Ascoltare il territorio: BRIDGE avanza con l’analisi dei bisogni

I partner di BRIDGE hanno raccolto con successo oltre 50 questionari da professionisti che lavorano con giovani migranti nei paesi partecipanti. Questa fase ha fornito preziose indicazioni sulle sfide quotidiane, le lacune formative e i bisogni emergenti di chi supporta i giovani migranti.

Stiamo ora procedendo con i focus group che coinvolgono sia professionisti che giovani migranti, per approfondire questa comprensione e garantire che vengano ascoltate molteplici prospettive. I partecipanti hanno condiviso riflessioni che rivelano il potenziale e la voce dei giovani migranti:

«I pensieri radicali possono essere anche una spinta per migliorare le cose.»

«Non pensare che io sia qui solo per prendere qualcosa — anch’io ho qualcosa da dare.»

Queste potenti affermazioni sottolineano l’importanza di ascoltare chi è direttamente coinvolto e mettono in luce l’energia, le idee e la capacità di agire che i giovani portano con sé.

Questa analisi dei bisogni rappresenta un passaggio cruciale all’interno del progetto BRIDGE, combinando i dati quantitativi ottenuti attraverso i questionari con i contributi qualitativi raccolti nei focus group.
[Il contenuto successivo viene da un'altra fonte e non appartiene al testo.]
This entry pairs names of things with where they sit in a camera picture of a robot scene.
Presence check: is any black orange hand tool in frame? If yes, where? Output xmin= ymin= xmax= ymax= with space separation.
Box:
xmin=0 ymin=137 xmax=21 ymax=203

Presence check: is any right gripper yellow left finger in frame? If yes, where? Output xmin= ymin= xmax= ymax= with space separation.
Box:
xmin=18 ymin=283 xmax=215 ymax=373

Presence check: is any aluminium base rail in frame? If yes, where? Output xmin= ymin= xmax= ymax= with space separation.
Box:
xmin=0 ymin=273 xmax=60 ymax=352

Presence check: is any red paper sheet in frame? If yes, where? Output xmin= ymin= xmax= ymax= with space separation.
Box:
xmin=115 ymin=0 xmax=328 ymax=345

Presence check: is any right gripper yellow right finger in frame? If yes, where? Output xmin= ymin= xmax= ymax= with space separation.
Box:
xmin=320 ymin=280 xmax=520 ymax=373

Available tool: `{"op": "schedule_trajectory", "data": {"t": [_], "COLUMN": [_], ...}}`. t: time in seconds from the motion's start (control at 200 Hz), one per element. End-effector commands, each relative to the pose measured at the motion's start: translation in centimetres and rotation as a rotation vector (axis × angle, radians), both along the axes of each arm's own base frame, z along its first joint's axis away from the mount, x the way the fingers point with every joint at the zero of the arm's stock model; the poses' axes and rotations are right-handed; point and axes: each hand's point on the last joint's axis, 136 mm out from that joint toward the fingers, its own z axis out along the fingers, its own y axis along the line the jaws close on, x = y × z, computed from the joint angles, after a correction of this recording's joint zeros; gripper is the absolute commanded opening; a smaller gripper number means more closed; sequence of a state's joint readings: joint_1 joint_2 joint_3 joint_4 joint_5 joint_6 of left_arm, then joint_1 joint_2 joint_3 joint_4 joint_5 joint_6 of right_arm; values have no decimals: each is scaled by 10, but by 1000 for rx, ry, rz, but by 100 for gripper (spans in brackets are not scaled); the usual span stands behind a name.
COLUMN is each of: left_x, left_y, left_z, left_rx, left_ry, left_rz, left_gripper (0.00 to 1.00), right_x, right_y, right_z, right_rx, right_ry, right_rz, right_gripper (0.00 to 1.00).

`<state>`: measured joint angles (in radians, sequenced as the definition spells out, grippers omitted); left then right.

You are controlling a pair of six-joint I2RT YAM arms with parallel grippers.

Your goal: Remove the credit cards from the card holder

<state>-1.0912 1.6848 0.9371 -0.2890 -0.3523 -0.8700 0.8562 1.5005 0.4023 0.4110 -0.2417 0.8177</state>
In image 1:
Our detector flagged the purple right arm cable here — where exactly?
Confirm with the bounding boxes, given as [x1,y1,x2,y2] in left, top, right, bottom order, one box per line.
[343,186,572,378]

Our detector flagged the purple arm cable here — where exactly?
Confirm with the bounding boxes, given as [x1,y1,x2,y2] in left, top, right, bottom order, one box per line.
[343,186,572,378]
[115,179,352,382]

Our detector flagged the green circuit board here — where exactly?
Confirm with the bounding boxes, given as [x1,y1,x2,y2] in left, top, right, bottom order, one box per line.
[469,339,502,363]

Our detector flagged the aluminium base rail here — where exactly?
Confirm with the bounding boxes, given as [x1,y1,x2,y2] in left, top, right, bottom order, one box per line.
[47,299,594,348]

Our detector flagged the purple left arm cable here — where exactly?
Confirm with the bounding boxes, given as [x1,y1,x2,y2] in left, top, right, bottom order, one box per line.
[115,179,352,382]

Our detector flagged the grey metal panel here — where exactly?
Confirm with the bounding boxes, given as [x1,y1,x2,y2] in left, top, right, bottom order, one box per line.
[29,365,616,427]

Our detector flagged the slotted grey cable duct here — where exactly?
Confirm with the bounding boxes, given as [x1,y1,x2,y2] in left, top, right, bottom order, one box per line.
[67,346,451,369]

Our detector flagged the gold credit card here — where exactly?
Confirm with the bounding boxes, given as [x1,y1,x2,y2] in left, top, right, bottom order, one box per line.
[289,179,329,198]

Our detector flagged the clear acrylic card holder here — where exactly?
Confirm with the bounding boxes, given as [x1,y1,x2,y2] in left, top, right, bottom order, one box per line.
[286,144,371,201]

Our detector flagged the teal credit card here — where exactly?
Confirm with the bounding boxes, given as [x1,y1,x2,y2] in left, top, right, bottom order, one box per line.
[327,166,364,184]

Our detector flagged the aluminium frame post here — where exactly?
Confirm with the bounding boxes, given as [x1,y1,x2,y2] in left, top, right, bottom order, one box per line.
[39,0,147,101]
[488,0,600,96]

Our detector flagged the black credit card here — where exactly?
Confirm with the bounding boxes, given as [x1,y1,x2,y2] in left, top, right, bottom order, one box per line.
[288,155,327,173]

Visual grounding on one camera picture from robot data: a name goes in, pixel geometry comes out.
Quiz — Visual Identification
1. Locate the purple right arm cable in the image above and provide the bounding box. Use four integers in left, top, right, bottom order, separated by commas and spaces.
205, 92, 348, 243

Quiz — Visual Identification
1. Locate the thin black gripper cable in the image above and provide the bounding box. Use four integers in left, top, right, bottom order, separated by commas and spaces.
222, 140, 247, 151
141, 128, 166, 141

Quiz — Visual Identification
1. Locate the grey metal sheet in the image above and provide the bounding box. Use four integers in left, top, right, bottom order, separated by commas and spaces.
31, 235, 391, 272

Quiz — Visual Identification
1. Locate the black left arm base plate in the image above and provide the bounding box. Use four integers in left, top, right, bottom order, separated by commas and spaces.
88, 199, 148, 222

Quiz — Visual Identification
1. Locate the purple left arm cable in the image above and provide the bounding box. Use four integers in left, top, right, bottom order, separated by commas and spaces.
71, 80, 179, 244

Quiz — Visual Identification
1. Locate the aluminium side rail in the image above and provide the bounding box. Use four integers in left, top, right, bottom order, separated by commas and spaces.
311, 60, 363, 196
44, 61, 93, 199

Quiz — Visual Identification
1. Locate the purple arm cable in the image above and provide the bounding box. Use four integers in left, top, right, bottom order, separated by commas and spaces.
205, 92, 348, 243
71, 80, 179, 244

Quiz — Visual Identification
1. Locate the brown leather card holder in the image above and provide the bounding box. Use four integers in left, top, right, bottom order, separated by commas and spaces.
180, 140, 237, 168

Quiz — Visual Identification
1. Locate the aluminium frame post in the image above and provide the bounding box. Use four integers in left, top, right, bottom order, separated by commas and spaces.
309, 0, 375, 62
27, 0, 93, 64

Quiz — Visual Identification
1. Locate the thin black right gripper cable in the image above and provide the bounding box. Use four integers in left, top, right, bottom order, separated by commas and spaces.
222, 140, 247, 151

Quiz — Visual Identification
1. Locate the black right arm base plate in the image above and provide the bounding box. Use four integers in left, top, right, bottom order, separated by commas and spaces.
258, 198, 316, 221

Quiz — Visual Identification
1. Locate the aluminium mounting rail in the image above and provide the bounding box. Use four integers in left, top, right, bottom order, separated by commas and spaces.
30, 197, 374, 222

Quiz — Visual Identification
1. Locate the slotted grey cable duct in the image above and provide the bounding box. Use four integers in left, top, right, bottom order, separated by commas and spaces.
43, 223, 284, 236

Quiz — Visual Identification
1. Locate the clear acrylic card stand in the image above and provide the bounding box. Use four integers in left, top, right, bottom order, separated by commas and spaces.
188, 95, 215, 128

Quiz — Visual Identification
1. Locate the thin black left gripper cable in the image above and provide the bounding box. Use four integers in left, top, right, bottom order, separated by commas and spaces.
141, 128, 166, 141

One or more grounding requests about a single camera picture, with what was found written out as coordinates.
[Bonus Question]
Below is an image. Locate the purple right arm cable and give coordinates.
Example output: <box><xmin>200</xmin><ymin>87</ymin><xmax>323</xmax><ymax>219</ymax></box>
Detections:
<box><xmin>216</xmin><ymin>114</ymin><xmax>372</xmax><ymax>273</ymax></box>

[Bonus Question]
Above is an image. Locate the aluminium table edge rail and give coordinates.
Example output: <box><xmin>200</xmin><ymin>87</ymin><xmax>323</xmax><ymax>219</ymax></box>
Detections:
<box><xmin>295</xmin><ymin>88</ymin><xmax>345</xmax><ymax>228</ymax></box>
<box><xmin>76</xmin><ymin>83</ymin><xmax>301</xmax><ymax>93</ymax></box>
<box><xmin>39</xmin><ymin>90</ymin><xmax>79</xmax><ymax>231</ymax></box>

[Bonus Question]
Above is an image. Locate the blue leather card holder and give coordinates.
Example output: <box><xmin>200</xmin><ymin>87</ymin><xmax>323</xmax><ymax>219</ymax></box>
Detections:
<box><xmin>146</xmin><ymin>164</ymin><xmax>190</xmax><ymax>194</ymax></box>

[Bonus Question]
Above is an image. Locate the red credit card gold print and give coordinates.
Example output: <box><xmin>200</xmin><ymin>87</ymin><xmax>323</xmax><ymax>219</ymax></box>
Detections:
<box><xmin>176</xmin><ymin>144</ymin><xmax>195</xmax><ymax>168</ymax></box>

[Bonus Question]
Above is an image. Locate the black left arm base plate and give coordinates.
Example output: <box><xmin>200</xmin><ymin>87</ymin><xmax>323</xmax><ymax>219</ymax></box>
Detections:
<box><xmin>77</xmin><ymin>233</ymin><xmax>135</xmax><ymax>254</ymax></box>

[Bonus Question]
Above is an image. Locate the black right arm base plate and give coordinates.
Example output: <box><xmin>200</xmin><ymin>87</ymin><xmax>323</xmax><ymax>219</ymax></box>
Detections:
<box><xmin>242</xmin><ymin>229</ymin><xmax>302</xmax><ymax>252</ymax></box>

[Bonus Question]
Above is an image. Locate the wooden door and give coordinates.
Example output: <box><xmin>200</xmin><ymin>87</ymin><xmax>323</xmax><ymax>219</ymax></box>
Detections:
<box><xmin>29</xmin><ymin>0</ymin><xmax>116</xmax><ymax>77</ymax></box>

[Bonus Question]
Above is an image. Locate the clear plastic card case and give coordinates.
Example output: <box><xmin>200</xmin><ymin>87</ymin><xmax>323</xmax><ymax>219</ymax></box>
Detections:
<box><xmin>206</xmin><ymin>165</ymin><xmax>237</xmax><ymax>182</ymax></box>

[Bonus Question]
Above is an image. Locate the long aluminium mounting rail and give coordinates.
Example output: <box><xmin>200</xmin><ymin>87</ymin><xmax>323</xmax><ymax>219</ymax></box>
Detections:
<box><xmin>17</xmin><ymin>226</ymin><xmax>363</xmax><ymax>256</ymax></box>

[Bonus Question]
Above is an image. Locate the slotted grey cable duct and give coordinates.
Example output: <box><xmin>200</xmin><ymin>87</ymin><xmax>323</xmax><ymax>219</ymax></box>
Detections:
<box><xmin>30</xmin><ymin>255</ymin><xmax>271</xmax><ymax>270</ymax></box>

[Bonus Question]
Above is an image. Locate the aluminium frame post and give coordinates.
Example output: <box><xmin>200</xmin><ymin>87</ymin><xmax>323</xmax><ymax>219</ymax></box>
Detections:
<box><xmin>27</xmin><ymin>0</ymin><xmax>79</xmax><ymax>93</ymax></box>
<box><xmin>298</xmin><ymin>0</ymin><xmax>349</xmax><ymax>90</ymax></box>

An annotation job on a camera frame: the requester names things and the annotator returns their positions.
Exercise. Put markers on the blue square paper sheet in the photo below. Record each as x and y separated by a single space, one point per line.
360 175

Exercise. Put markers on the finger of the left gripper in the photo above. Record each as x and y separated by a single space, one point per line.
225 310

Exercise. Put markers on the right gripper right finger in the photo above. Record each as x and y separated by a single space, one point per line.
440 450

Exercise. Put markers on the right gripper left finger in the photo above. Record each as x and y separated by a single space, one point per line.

I risultati di questo processo non resteranno teorici. Guideranno direttamente lo sviluppo di moduli formativi pratici, accessibili e orientati al lavoro sul campo, calibrati sulle realtà che i professionisti affrontano ogni giorno. Radicando la formazione nelle esperienze vissute e nelle lacune chiaramente identificate, BRIDGE mira a rafforzare la capacità dei professionisti di supportare i giovani migranti in modo più inclusivo, preventivo ed emancipante.

Questo approccio partecipativo garantisce che l’offerta formativa finale sia pertinente, efficace e genuinamente allineata ai bisogni sia dei professionisti che dei giovani.